И действительно, замолчал, но только на минуту, да и то потому, что принялся натягивать сапоги, отвратительно заскрипевшие под его пальцами. Покончив с сапогами и для убедительности топнув ими о пол, заговорил снова:
– Так вы, говорите, из Москвы? Бывал и я там, как же. Даже в «Национале» сиживал. Какую там закусочку подают, боже ж ты мой! – едва не застонал от наслаждения Палагин, прикрыв глаза и покачивая головой, и Александру вдруг захотелось взять стул и с размаха опустить его на серую дряблую лысину. – А водочка какая! Как только увидишь, что несут ее, – прямо со льда, белую, запотевшую, – это ж умереть можно! А какие там девочки! Да, что и говорить, столица, – мечтательно вздохнул Палагин. – А здесь что – дыра глубочайшая. Верите ли, свиньи прямо среди бела дня в грязи на улицах валяются. И ведь такой вид у этой скотины, что и согнать ее не посмеешь, она же полной хозяйкой этой грязи себя чувствует! Хотя, надо признаться, насчет прекрасного пола и тут не так уж плохо, дамочки кое-какие имеются. Далеко не то, что в Москве, конечно, но, знаете ли, провинциалочки тоже по-своему пикантны.
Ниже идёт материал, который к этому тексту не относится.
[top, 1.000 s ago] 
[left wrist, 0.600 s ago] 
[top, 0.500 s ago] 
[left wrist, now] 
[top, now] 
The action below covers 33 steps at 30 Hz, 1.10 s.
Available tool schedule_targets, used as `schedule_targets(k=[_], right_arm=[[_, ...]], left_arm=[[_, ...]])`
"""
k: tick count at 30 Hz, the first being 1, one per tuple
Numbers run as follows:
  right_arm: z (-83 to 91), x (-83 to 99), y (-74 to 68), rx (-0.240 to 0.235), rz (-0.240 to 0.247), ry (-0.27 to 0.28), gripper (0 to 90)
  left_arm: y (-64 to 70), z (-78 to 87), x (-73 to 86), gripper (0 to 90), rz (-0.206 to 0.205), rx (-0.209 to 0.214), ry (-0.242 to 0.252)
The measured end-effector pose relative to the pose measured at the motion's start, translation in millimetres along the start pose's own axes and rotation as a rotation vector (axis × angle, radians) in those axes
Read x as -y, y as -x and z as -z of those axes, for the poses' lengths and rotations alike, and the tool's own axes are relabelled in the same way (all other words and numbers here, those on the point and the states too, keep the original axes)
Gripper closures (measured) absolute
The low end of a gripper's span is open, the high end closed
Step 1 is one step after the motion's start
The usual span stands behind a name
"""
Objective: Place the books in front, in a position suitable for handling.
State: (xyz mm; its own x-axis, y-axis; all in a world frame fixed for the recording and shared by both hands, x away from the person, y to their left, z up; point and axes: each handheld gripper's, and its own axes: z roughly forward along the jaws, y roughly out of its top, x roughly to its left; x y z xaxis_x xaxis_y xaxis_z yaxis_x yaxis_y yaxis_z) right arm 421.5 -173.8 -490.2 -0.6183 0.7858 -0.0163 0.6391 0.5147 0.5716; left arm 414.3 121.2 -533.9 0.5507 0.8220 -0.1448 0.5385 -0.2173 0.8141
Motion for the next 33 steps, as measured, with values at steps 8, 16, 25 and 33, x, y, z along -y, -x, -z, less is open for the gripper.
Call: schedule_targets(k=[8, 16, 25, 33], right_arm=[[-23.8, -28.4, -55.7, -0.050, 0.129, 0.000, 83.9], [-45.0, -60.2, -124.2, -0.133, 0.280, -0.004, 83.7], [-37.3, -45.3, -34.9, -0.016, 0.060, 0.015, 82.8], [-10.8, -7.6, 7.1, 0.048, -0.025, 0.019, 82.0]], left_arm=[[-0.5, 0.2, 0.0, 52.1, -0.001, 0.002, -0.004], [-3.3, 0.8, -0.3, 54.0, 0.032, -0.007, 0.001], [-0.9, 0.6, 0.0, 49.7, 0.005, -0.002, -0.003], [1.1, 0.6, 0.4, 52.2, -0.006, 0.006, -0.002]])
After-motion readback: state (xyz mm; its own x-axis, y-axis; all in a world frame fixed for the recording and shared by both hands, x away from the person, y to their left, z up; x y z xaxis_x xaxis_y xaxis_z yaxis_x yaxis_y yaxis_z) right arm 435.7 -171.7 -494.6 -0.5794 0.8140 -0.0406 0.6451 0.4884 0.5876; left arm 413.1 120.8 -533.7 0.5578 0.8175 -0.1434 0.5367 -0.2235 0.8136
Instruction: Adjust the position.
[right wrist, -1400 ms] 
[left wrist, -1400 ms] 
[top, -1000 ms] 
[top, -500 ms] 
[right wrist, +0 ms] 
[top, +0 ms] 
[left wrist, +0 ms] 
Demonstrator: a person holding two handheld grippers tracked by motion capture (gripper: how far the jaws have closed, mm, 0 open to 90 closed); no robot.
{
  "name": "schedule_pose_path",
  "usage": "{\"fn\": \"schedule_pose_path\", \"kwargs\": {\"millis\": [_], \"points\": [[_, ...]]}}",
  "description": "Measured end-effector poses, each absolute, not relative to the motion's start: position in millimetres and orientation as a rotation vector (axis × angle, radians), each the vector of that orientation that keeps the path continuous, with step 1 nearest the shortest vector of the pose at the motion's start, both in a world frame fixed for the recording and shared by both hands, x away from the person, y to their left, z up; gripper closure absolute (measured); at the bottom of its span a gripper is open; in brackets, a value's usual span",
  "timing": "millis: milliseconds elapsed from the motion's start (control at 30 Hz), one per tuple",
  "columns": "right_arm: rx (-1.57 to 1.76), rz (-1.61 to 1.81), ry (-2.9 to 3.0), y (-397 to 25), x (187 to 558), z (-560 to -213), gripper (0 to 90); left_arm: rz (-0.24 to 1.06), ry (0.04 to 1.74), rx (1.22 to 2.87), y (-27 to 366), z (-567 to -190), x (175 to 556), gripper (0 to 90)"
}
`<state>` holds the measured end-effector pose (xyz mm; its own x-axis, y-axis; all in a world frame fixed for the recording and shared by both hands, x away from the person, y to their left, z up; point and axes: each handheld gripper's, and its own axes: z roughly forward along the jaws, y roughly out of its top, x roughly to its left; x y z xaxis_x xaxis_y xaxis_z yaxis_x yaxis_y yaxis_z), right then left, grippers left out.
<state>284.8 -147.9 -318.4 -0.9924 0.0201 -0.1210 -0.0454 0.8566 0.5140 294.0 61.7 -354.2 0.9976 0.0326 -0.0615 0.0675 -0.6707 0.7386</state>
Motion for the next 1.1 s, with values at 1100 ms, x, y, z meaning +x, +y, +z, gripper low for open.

Знакомства у меня кой-какие имеются, так что если возникнет желание, могу посодействовать... А вы, кстати, женаты?
– Слушайте вы, Палагин, или как вас там, – грубо сказал Александр, с ненавистью глядя на него. – Я не желаю слушать вашу гнусную похабщину. Идите к своим дамочкам и развлекайтесь сколько угодно, но не докладывайте мне о ваших похождениях... Я вообще не хочу с вами разговаривать, слышите?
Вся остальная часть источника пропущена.